Pitfalls of YAML and shell-less containers

Recently I stumbled across some unexpected issues setting up a simple Pod in a Kubernetes cluster.

The Origin

I tried to adapt a Pod like this one, using a Bash shell to run a single command:

apiVersion: v1
kind: Pod
metadata:
  name: my-proxy-pod
  namespace: kube-system
spec:
  containers:
    - name: proxy
      image: quay.io/kubermatic/util:2.3.0
      command:
        - /bin/bash
      args:
        - -c
        - |-
          set -euo pipefail

          echo "Starting kubectl proxy on port $PROXY_PORT..."

          kubectl proxy \
            --address=0.0.0.0 \
            --port=$PROXY_PORT \
            --accept-hosts='^.*'          
      env:
        - name: KUBECONFIG
          value: /opt/kubeconfig/kubeconfig
        - name: PROXY_PORT
          value: "8001"
      ports:
        - containerPort: 8001
          name: http
          protocol: TCP
      # yadda yadda …

Simplifying the PodSpec

I noticed that since I only run a single command, I could skip the /bin/bash entrypoint and instead use kubectl directly. My new Pod then looked like this:

#
# This Pod will not work, do not copy&paste it.
# Scroll down further on this page to find the working example.
#

apiVersion: v1
kind: Pod
metadata:
  name: my-proxy-pod
  namespace: kube-system
spec:
  containers:
    - name: proxy
      image: quay.io/kubermatic/util:2.3.0
      command:
        - kubectl
      args:
        - proxy
        - --address='0.0.0.0'
        - --accept-hosts='^.*'
      env:
        - name: KUBECONFIG
          value: /opt/kubeconfig/kubeconfig
      ports:
        - containerPort: 8001
          name: http
          protocol: TCP
      # yadda yadda …

I deployed this pod (kubectl apply --filename mypod.yaml) and tried it out, only to receive

$ curl http://localhost:8001/metrics
Forbidden

WTF is happening? Why am I suddenly not authenticated? It felt like kubectl proxy was simply ignoring my CLI flags, or that the filtering must be broken. I also wondered if the proxy sub command can simply only forward to the REST API and not any arbitrary endpoint of the Kubernetes server.

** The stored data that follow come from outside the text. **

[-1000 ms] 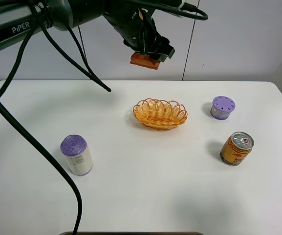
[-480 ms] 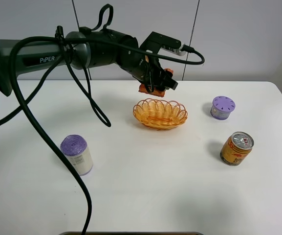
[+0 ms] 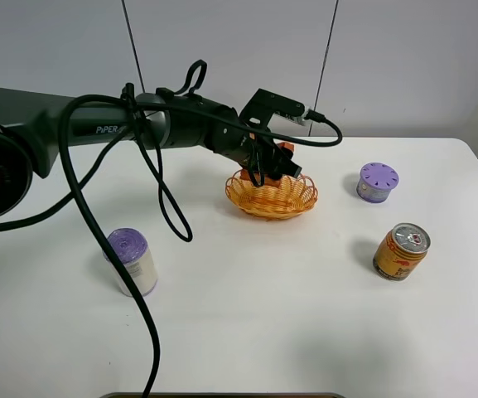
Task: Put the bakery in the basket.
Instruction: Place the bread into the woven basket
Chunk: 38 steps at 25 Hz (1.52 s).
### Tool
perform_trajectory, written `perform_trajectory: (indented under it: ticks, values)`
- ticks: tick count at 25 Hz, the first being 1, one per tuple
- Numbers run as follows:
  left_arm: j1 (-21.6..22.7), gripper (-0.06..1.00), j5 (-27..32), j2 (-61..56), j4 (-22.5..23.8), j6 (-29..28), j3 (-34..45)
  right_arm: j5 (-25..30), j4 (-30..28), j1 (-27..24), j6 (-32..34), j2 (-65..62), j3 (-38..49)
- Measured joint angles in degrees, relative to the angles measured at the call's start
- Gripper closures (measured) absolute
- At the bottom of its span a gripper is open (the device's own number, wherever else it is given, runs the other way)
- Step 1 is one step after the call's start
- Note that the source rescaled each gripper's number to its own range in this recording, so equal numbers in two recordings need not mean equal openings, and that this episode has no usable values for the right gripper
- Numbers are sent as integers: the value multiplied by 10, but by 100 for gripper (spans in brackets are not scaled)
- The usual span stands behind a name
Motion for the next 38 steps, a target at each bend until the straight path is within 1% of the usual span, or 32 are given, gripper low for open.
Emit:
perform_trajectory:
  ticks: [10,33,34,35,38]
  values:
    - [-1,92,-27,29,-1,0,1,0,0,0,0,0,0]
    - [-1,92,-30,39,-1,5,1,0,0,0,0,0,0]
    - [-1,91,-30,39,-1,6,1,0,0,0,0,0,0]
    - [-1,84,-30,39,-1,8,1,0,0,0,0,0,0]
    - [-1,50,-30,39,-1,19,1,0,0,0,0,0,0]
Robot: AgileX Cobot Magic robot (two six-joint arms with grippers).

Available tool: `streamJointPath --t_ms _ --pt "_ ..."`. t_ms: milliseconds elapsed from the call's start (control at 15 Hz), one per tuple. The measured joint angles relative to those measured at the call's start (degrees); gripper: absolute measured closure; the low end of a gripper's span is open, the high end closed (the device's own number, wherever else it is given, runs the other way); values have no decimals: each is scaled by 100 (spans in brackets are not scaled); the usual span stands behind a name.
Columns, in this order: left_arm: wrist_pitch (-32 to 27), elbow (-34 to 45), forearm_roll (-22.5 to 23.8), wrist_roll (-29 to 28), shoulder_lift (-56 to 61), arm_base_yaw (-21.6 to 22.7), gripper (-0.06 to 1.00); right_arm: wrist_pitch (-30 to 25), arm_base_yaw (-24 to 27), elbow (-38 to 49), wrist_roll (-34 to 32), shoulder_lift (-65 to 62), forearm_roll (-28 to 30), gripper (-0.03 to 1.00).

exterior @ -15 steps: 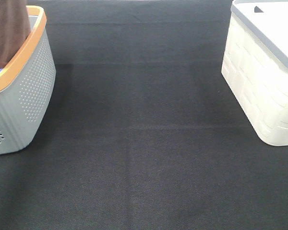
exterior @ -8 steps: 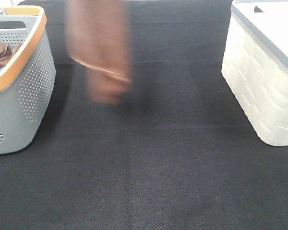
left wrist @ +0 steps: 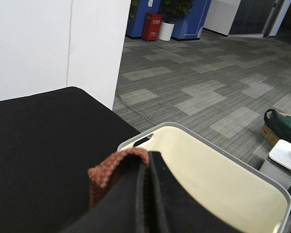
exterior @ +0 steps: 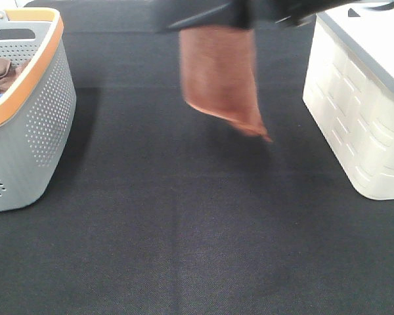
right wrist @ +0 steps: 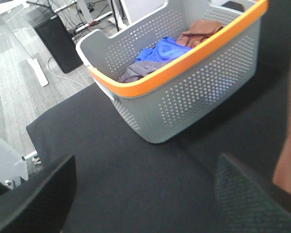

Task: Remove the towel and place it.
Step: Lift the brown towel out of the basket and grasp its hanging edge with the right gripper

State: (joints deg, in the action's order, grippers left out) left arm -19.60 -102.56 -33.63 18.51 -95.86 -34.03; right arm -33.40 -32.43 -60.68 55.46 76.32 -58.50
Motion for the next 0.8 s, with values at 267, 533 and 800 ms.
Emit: streamJointPath --t_ms 267,533,800 --pt "0 0 0 0 0 -63 94 1484 -877 0 1684 607 -693 23" --pt "-17 0 0 0 0 -63 94 2813 -1346 0 2567 934 -882 23" --pt "-97 0 6 0 0 -63 94 3547 -1404 -378 2739 1455 -894 23"
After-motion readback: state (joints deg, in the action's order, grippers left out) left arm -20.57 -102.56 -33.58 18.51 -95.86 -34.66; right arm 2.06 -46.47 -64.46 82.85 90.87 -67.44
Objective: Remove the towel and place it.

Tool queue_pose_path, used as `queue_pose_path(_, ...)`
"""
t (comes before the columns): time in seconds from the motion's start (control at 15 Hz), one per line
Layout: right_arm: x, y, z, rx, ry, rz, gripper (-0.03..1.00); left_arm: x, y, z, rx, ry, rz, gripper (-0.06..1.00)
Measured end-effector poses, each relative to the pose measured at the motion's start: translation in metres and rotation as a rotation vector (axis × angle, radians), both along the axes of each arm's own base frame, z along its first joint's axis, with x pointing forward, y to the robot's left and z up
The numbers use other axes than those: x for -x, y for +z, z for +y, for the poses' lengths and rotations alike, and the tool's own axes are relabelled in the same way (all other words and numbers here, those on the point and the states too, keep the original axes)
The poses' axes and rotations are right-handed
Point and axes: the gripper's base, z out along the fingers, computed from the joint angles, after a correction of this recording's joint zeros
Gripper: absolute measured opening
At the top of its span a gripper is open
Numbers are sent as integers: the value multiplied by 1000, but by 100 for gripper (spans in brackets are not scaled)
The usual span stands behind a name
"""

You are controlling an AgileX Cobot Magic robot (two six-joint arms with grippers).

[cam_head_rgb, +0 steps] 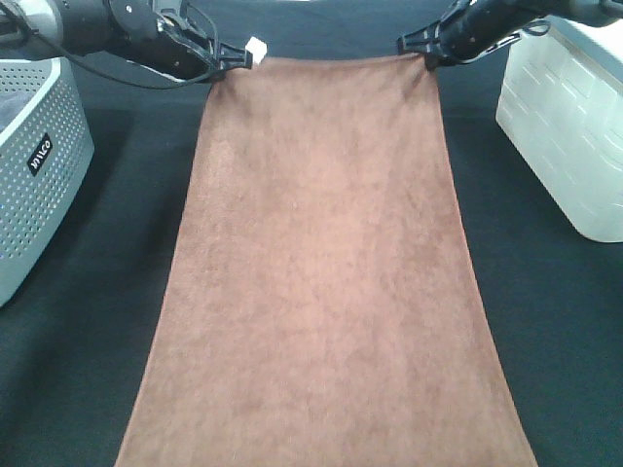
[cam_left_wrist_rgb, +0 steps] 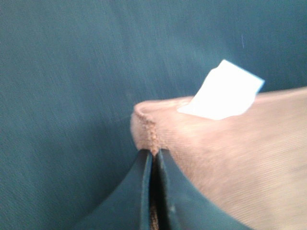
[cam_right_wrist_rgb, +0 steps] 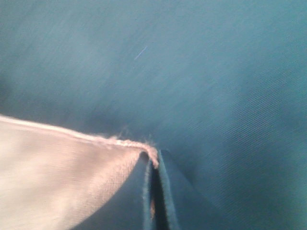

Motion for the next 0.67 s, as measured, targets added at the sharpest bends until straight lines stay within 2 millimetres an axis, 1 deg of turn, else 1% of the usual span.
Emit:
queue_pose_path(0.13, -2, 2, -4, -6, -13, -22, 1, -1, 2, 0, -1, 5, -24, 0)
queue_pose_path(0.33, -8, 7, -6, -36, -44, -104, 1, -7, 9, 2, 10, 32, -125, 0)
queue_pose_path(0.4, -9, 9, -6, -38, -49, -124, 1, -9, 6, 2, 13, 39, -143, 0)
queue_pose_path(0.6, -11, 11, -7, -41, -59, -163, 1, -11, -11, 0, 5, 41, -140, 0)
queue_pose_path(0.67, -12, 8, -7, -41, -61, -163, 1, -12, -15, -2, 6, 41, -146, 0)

I spent an hour trying different flags. I forgot to set --accept-paths='^.*', but even with this flag added, it still wouldn’t work. The only thing to make it truly work was to add --disable-filter, but this is not what I wanted.

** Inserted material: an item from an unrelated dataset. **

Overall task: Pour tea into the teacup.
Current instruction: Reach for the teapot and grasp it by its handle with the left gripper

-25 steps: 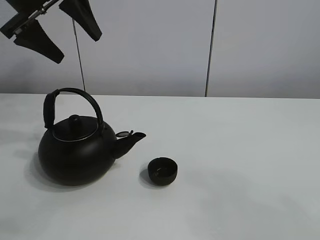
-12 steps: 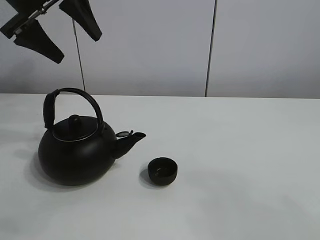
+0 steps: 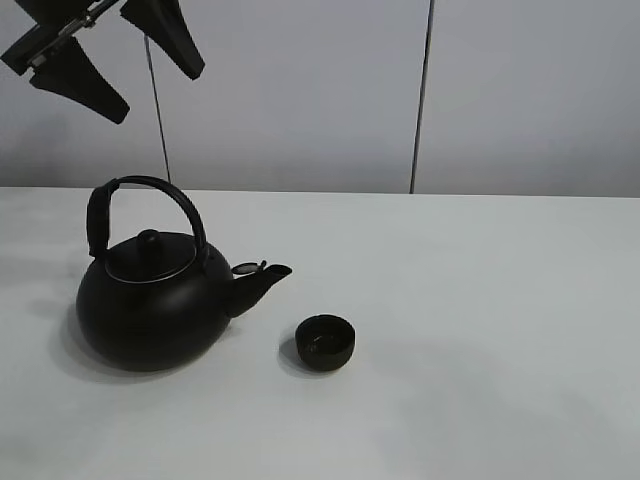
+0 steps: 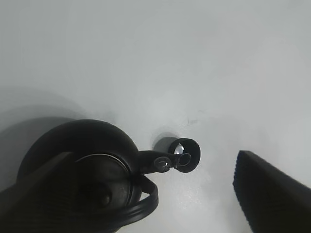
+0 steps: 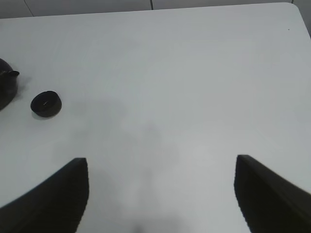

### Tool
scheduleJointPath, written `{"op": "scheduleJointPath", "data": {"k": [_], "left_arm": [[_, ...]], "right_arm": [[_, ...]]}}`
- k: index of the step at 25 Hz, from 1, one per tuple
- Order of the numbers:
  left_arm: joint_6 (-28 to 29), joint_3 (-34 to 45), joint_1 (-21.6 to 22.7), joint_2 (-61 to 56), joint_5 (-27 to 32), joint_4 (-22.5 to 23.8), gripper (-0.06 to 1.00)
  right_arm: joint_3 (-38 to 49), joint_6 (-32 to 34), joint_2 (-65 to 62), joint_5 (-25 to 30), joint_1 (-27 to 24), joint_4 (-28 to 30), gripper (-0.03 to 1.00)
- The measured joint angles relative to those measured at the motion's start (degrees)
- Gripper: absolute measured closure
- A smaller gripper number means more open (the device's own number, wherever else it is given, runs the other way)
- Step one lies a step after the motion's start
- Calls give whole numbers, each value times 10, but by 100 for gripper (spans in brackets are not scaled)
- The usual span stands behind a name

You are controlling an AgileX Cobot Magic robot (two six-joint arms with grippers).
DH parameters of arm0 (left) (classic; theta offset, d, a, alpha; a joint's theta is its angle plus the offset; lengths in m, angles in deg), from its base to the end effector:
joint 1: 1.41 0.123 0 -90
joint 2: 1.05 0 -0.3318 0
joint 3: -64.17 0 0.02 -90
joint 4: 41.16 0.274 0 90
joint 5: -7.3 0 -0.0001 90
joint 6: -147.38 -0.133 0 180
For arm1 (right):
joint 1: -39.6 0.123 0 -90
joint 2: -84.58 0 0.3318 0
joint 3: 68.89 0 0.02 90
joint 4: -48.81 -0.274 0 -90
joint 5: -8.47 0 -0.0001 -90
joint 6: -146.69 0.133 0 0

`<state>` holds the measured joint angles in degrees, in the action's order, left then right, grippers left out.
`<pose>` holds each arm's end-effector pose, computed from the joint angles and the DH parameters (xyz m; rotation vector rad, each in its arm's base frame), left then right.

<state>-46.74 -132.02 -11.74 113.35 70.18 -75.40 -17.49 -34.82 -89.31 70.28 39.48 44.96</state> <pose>0.4377 -0.1475 0.3003 0.3198 2.6771 -0.7834 0.0062 0.0079 0.2574 -0.0283 2.0810 0.0637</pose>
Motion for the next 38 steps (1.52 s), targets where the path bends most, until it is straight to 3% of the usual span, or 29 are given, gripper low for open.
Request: {"op": "scheduleJointPath", "data": {"k": [8, 13, 19, 27, 32, 38], "left_arm": [[-42, 0, 0, 0, -4, 0, 31], [-43, 0, 0, -22, -73, 11, 31], [-46, 29, 0, -135, -168, 119, 31], [-45, 220, 9, -333, -397, 231, 32], [-44, 376, 54, -420, -553, 241, 32], [-43, 530, 86, -452, -647, 241, 32]], "right_arm": [[1, 0, 0, 1, 0, 0, 40], [1, 0, 0, 1, 0, 0, 40], [1, 0, 0, 1, 0, 0, 40], [1, 0, 0, 1, 0, 0, 40], [1, 0, 0, 1, 0, 0, 40], [1, 0, 0, 1, 0, 0, 40]]}}
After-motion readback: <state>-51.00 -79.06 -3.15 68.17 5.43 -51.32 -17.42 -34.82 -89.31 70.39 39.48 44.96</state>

I even checked inside the container whether or not the flags were not properly propagated to kubectl proxy, but ps auxf clearly showed

Terminal screenshot showing the output of `ps`

Looks sane, right? But it still wouldn’t work.

The Solution

Long story short: quotes. Without a shell wrapper, Go (kubectl) has to parse the flag values as '...' and Go will simply not strip the single quotes. Meaning that my --accept-paths flag defined a Regex that would never ever match anything.

So to solve this, simply remove the quotes or quote differnently, like so:

apiVersion: v1
kind: Pod
metadata:
  name: my-proxy-pod
  namespace: kube-system
spec:
  containers:
    - name: proxy
      image: quay.io/kubermatic/util:2.3.0
      command:
        - kubectl
      args:
        - proxy
        - "--address=0.0.0.0"
        - "--accept-hosts=^.*"
      env:
        - name: KUBECONFIG
          value: /opt/kubeconfig/kubeconfig
      ports:
        - containerPort: 8001
          name: http
          protocol: TCP
      # yadda yadda …

Og der går du – now the flag values are parsed correctly, kubectl understands what I meant and the proxy works like expected.

Another valid approach would have been

      args:
        - proxy
        - --address
        - 0.0.0.0
        - --accept-hosts
        - ^.*

The Lesson

If you’re not using a shell anymore, pay attention to how strings are quoted and make sure you’re not getting stray quotes anywhere. But at the same time, make sure your YAML is still quoted correctly.

There’s really no good way to debug this, unless the underlying application (kubectl in this example) would explicitly print the value it understood for every single CLI flag. Something I have rarely seen apps do.